Reputation: 73
I am trying to split the sentence into two columns (Review and Sentiment).
Let us assume that we have a sentence:
Hi... I earn 7 dot 50 per hour i.e $7.50/hr. Positive
Here, "Positive" is the Sentiment and the former is the Review.
i) I cannot use \s as delimiter to split the sentence into two columns(Review,Sentiment) ii) If I use '.' as delimiter then multiple occurrences of '.' is present in the sentence.
I have written a code to remove the multiple occurrences of '.' and the code is as below:
def clean(sentence):
clear = re.sub(r"[,|\"|\"|\'|\'|\-|!|?|\/|*|:|\\|\(|\)|;|$]",'', sentence)

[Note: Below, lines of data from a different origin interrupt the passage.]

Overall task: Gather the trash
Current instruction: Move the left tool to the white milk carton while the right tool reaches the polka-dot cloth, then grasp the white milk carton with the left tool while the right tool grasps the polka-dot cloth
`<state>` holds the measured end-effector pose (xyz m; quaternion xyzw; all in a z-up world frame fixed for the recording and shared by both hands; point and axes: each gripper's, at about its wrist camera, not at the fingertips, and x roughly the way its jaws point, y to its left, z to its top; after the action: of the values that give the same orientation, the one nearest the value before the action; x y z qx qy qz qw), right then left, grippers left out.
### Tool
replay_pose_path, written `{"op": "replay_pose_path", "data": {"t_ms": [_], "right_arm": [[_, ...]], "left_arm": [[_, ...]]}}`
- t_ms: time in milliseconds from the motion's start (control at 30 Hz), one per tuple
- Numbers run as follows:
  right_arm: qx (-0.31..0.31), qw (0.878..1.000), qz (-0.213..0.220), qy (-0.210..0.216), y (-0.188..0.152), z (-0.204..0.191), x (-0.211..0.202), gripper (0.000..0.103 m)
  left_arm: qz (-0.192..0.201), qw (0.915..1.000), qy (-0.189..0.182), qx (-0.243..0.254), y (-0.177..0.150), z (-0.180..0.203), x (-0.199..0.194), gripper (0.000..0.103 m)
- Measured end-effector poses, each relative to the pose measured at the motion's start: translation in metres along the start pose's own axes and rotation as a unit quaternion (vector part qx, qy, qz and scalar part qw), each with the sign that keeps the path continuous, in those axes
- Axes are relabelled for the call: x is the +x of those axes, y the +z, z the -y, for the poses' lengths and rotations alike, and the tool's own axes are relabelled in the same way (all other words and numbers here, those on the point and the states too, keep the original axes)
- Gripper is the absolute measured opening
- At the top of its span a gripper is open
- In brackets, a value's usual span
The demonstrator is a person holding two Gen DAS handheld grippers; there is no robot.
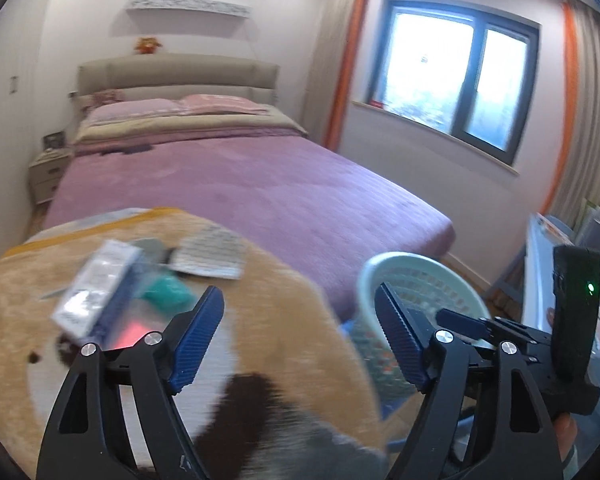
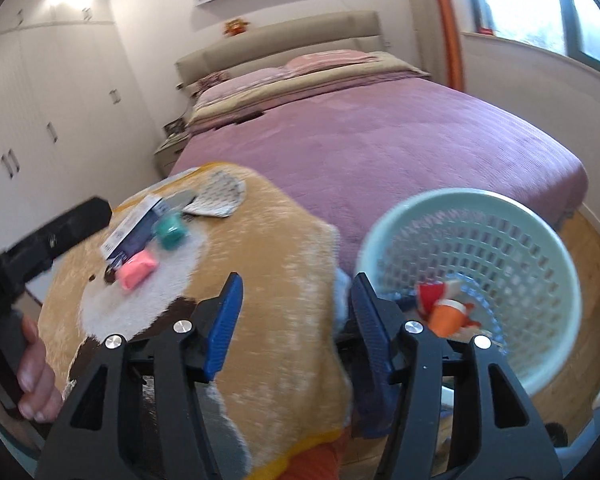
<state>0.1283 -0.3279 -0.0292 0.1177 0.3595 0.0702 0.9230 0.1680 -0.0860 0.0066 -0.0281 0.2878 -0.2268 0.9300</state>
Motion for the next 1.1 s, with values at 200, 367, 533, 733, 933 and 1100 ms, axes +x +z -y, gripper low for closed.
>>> {"op": "replay_pose_path", "data": {"t_ms": [200,367,533,733,933,1100], "right_arm": [[-0.041,0.998,-0.016,0.032,0.01,-0.049,0.035,0.053],[-0.066,0.996,-0.028,0.046,0.027,-0.08,0.067,0.054],[-0.073,0.996,-0.039,0.046,0.042,-0.093,0.098,0.054],[-0.084,0.995,-0.048,0.017,0.056,-0.095,0.142,0.054],[-0.091,0.995,-0.04,0.001,0.076,-0.093,0.169,0.054],[-0.097,0.994,-0.056,0.002,0.098,-0.09,0.206,0.058]], "left_arm": [[0.002,0.9968,0.068,-0.042,0.005,-0.075,-0.008,0.081],[-0.011,0.991,0.122,-0.054,0.007,-0.128,0.005,0.083],[-0.058,0.9888,0.125,-0.057,0.003,-0.164,0.037,0.084],[-0.071,0.9873,0.131,-0.055,-0.007,-0.178,0.061,0.084],[-0.085,0.9849,0.13,-0.075,-0.017,-0.184,0.074,0.073],[-0.091,0.984,0.136,-0.072,-0.018,-0.182,0.077,0.065]]}}
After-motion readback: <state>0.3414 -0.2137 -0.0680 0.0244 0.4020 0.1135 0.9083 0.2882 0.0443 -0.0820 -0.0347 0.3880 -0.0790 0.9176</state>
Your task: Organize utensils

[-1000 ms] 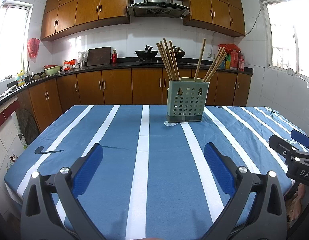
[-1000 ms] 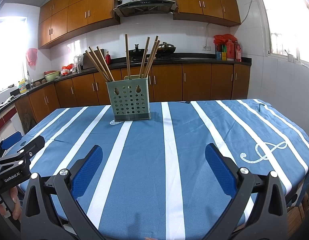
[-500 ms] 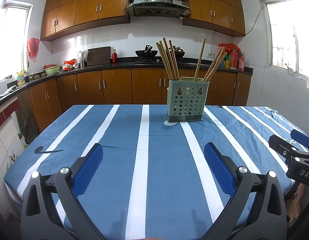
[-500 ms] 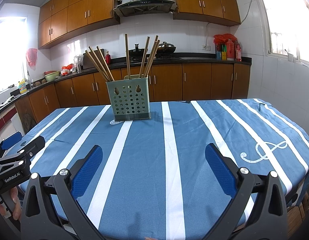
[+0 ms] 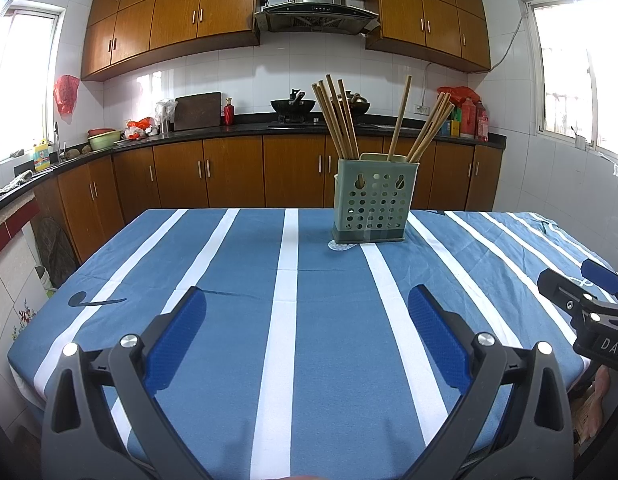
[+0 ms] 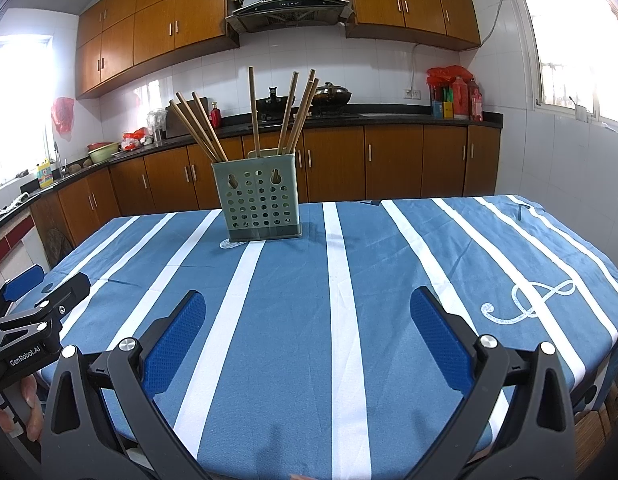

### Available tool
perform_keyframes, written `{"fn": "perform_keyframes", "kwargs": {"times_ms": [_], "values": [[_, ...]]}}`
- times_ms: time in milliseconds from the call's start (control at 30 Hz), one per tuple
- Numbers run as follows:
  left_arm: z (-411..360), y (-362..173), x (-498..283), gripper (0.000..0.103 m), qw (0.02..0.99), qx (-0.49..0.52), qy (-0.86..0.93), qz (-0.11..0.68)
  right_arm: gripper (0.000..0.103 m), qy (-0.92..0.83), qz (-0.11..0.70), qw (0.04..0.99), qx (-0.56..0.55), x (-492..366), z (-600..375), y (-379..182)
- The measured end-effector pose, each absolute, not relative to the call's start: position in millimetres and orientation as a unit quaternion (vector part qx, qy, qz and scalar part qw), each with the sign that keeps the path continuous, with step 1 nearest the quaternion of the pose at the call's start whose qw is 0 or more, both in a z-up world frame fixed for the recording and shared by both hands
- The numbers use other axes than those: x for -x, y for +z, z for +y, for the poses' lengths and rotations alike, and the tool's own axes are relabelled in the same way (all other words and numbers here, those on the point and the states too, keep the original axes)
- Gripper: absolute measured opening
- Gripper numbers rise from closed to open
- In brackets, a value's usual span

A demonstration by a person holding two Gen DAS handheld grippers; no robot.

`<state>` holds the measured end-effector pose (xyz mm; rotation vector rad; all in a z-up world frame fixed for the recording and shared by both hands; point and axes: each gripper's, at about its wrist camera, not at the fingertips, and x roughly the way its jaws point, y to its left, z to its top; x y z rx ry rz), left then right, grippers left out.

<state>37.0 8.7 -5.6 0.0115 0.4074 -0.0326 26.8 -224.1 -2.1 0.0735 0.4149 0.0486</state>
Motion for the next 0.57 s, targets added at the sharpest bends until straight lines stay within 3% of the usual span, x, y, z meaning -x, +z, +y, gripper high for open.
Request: {"fn": "perform_keyframes", "kwargs": {"times_ms": [567], "values": [[4.8, -8.7, -37.7, 0.099, 0.979, -0.004, -0.019, 0.204, 0.101, 0.024, 0.206, 0.978, -0.037, -27.0, -223.6, -1.4]]}}
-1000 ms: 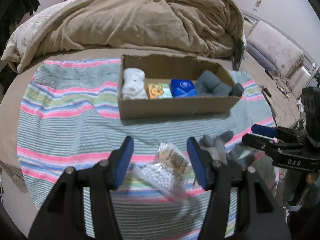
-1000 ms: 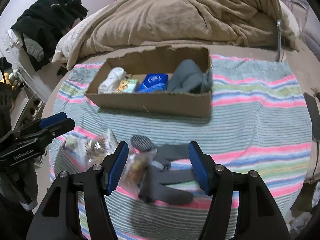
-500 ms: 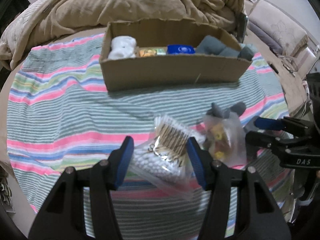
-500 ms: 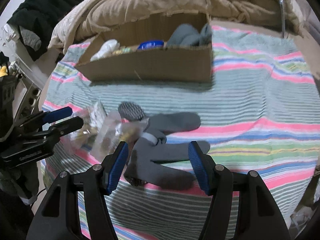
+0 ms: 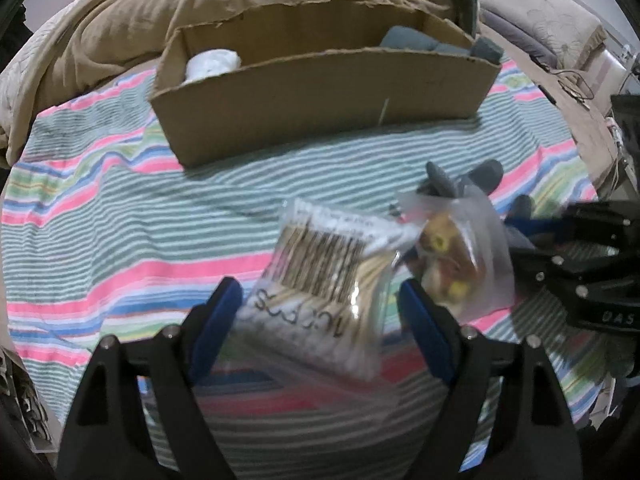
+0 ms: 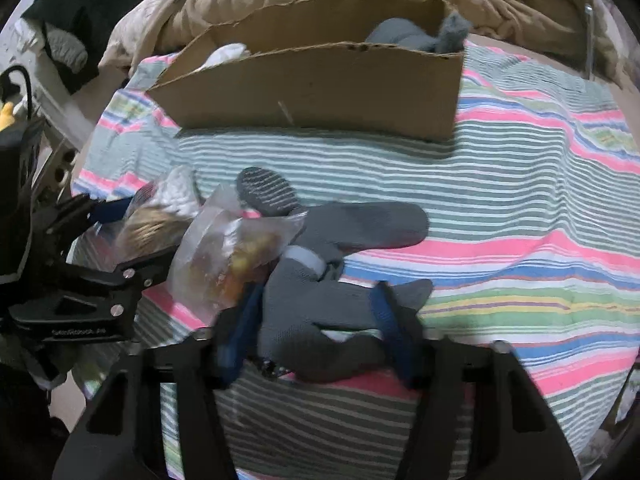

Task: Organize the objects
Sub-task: 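Grasp the cotton swab bag with the left tool while the right tool grasps the grey glove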

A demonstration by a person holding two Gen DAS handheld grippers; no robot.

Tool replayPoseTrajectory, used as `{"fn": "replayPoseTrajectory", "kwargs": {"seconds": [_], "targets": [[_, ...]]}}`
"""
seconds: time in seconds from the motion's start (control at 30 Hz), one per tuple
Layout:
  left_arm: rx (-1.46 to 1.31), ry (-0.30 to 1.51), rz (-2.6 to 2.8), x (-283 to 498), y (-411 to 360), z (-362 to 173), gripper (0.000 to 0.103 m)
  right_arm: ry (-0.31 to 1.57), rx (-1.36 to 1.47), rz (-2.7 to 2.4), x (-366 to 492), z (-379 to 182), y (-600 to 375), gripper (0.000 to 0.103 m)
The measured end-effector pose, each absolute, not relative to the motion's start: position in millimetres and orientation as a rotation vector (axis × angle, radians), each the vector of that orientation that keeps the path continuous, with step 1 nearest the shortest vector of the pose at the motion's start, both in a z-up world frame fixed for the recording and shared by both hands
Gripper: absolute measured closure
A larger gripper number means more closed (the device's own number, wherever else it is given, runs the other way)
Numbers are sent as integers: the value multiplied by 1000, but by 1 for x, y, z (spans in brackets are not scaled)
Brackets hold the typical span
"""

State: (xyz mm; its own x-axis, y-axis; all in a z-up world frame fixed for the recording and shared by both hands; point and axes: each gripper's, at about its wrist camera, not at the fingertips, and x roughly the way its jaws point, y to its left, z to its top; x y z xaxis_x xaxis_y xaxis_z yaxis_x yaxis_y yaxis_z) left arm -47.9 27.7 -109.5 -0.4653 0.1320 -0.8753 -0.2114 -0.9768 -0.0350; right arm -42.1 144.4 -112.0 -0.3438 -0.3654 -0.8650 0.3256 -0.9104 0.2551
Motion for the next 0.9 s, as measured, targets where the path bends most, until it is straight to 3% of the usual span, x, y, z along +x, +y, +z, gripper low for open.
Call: {"fn": "replayPoseTrajectory", "kwargs": {"seconds": [0.1, 0.23, 0.9], "targets": [[-1487, 67, 2539, -48, 21, -108, 40, -31, 1471, -2275, -40, -111, 141, 77], [-1470, -9, 2536, -46, 12, -105, 46, -51, 1455, -2277, -39, -105, 146, 80], [-1299, -123, 2631, -30, -6, -36, 47, -99, 1277, -2437, -33, -37, 177, 80]]}}
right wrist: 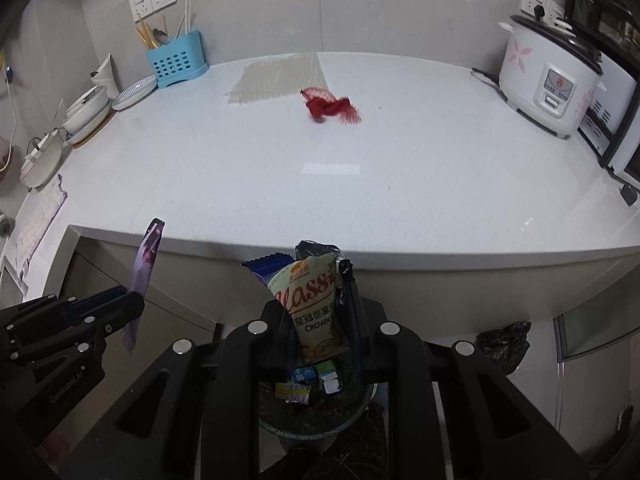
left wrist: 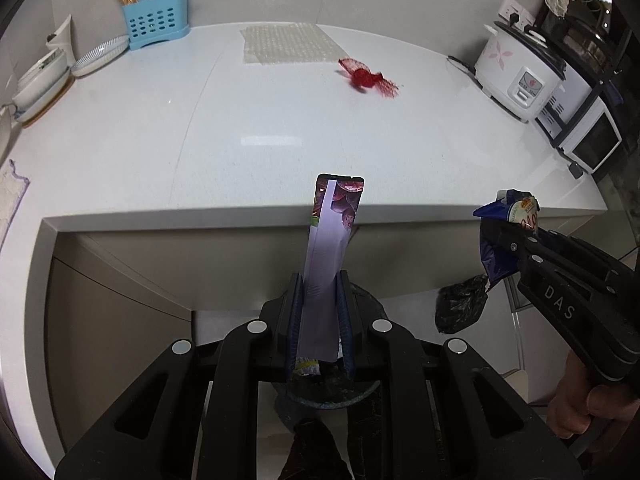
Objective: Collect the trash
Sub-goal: 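Carry the purple tube and blue snack bag down over the trash bin, then open the left tool to drop the tube while the right tool drops the snack bag, then raise both tools back up toward the counter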
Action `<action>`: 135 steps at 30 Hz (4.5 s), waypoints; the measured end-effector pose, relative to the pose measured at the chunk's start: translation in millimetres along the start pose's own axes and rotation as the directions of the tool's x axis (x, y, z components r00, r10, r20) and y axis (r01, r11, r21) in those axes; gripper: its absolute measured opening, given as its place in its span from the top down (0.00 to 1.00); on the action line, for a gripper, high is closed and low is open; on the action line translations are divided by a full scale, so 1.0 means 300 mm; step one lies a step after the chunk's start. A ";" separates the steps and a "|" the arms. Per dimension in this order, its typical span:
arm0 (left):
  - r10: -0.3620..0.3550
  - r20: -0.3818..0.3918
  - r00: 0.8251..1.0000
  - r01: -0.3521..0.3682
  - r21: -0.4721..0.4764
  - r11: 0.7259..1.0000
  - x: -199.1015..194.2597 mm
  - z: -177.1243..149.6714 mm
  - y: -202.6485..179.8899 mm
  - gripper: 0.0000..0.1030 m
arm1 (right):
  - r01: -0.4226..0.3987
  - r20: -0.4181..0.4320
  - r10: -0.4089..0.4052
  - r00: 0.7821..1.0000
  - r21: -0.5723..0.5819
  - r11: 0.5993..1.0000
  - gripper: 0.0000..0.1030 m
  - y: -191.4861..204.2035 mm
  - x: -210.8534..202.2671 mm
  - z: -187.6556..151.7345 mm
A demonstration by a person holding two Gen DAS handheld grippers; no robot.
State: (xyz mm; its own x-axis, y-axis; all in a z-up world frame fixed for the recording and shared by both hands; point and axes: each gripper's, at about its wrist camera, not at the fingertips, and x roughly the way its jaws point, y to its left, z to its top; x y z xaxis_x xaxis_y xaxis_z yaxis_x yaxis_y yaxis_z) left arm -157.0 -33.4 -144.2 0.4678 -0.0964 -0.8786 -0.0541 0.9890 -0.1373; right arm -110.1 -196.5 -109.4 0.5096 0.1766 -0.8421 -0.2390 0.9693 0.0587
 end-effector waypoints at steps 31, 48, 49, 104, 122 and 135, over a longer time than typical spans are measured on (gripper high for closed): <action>-0.016 -0.180 0.983 0.022 0.032 0.999 0.548 -0.296 0.051 0.84 | -0.049 -0.207 0.042 0.977 -0.029 0.998 0.82 0.015 0.499 -0.396; -0.028 -0.274 0.961 0.038 0.034 0.999 0.871 -0.438 0.046 0.84 | -0.030 -0.295 0.028 0.955 -0.003 1.000 0.82 -0.042 0.719 -0.546; -0.027 -0.277 0.961 0.038 0.033 0.999 0.877 -0.444 0.045 0.84 | -0.029 -0.296 0.028 0.955 -0.002 1.000 0.82 -0.038 0.721 -0.545; 0.095 -0.171 0.981 -0.113 -0.099 0.989 0.686 -0.447 0.273 0.06 | -0.145 -0.254 0.139 0.957 -0.008 0.989 0.20 0.086 0.722 -0.532; 0.092 -0.022 0.996 -0.094 -0.123 0.988 0.166 -0.162 0.236 0.08 | -0.076 -0.025 0.076 0.997 0.014 0.997 0.11 0.020 0.187 -0.203; 0.084 0.131 0.988 -0.074 -0.083 0.994 -0.108 0.074 0.149 0.08 | -0.015 0.140 0.013 0.990 0.011 1.000 0.11 -0.051 -0.113 0.026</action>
State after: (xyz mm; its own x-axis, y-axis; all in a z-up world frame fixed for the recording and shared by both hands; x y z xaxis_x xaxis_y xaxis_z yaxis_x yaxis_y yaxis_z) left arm -155.1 16.6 -111.7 0.5727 0.0023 -0.8198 -0.1611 0.9808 -0.1097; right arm -117.1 -215.9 -77.6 0.6173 0.2113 -0.7578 -0.2370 0.9685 0.0770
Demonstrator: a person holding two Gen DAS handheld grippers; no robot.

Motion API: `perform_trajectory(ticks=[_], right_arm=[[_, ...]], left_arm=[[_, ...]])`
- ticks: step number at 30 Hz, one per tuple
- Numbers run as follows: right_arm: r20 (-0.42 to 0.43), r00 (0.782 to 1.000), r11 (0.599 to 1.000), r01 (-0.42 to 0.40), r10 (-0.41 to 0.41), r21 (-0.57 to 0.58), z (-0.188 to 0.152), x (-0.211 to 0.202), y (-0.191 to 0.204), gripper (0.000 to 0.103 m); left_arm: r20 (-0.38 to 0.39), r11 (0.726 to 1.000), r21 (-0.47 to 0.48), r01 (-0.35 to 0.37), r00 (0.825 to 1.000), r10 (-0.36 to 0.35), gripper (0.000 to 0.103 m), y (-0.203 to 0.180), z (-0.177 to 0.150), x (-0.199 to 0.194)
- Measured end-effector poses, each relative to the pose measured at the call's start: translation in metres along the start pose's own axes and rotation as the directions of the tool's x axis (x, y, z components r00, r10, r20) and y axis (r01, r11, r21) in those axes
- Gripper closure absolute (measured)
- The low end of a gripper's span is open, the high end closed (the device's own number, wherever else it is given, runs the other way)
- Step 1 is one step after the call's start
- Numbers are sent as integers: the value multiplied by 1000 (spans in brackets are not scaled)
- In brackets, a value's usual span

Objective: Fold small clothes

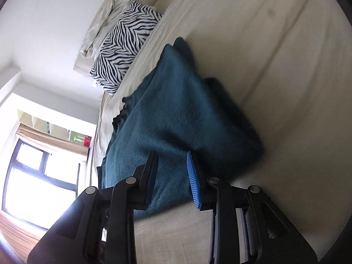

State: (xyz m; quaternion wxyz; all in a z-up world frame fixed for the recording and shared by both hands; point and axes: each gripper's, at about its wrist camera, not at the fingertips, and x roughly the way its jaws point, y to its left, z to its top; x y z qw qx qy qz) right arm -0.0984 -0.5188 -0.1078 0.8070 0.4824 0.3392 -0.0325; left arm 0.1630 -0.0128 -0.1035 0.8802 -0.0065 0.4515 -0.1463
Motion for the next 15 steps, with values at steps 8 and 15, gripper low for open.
perform_trajectory(ticks=[8, 15], right_arm=[[92, 995, 999, 25, -22, -29, 5, -57, 6, 76], [-99, 991, 982, -104, 89, -157, -23, 15, 82, 61]], left_arm=[[5, 1000, -3, 8, 1000, -8, 53, 3, 0, -3], [28, 996, -54, 65, 998, -64, 53, 14, 3, -22]])
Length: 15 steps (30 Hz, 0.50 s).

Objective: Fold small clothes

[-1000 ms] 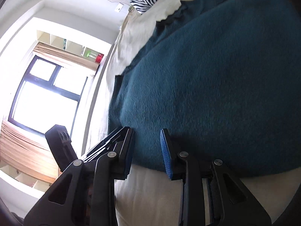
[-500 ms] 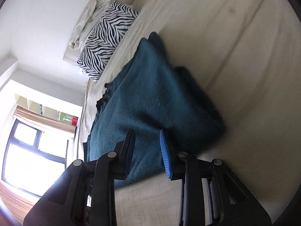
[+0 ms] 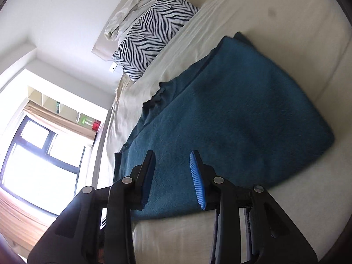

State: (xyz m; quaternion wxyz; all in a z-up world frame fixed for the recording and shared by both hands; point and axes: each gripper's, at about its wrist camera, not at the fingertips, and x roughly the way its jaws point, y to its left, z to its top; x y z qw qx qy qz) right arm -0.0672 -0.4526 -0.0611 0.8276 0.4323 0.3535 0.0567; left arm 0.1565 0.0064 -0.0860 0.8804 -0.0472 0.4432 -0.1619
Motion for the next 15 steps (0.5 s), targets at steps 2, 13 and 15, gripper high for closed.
perform_trajectory(ticks=[2, 13, 15], right_arm=[[-43, 999, 999, -26, 25, -22, -6, 25, 16, 55], [-197, 977, 986, -110, 83, -126, 1, 131, 84, 55], [-207, 975, 985, -109, 79, -137, 8, 146, 87, 55]], left_arm=[[31, 1000, -23, -6, 1000, 7, 53, 6, 7, -10], [24, 995, -99, 2, 1000, 0, 54, 41, 61, 22], [18, 995, -102, 10, 1000, -8, 55, 44, 58, 29]])
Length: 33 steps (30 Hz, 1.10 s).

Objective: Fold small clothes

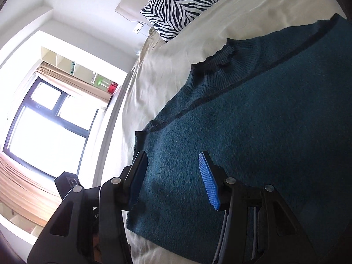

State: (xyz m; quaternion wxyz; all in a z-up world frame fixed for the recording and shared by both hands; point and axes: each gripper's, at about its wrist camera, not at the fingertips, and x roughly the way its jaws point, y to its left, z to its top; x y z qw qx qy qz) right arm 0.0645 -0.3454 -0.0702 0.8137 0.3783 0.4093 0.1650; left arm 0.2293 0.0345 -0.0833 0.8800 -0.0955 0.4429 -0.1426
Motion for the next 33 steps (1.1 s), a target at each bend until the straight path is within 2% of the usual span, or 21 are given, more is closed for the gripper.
perform_trajectory(ticks=[3, 5, 9, 11, 13, 15, 16, 17, 19, 22, 24, 28, 31, 33], right_arm=[[13, 998, 998, 60, -60, 20, 15, 8, -18, 57], [45, 998, 996, 43, -47, 72, 25, 1, -42, 59], [146, 989, 989, -5, -16, 145, 39, -36, -81, 59], [193, 978, 983, 49, -83, 176, 42, -58, -98, 57], [235, 967, 974, 46, -99, 223, 43, -78, -118, 58], [253, 959, 964, 61, -129, 260, 38, -97, -126, 57], [259, 957, 965, 63, -131, 255, 35, -105, -124, 57], [260, 957, 968, 64, -128, 242, 30, -112, -121, 56], [246, 963, 975, 60, -113, 214, 17, -120, -114, 53], [192, 979, 983, 36, -71, 180, 2, -114, -100, 52], [151, 988, 988, 17, -41, 155, -7, -104, -88, 52], [70, 998, 996, -7, 1, 90, -22, -75, -58, 52], [23, 999, 997, -24, 22, 67, -30, -61, -42, 52], [-1, 999, 998, -38, 39, 58, -33, -53, -36, 52]], left_arm=[[13, 1000, 18, 17, 1000, -17, 56, 3, -6, 5], [19, 999, 10, 41, 999, -41, 56, 6, -7, 5], [22, 995, -35, 94, 995, -93, 57, 16, -6, 7], [26, 993, -51, 107, 994, -106, 60, 19, -6, 7], [30, 990, -73, 120, 993, -118, 61, 21, -6, 1], [38, 982, -135, 132, 991, -128, 60, 25, -4, -15], [60, 977, -160, 141, 989, -133, 54, 28, -5, -26], [90, 974, -177, 140, 988, -126, 42, 30, -6, -38], [118, 970, -199, 136, 986, -114, 34, 37, -11, -55], [53, 955, -253, 155, 988, -146, 34, 53, -19, -52], [14, 938, -296, 180, 983, -184, 36, 64, -27, -48], [-14, 870, -402, 284, 949, -316, 40, 77, -43, -39], [-31, 847, -426, 318, 930, -365, 40, 75, -41, -35], [-67, 833, -436, 340, 911, -407, 40, 72, -38, -27]])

clear1 = re.sub(r'(\W)\1+',' ', clear)
[' '.join(clear1.split())]
which is able to remove "..." after the word "hi" but fails for "i.e" and "$7.50".
My desired result is:
Review: Hi I earn 7 dot 50 per hour i e 7 50 hr
Sentiment: Positive
My output is:
Hi I earn 7 dot 50 per hour i.e 7.50 hr.
PS: I am using pandas to load it as a dataframe of two columns
Edit1: My sentiment contains either "Positive" or "Negative" in my case.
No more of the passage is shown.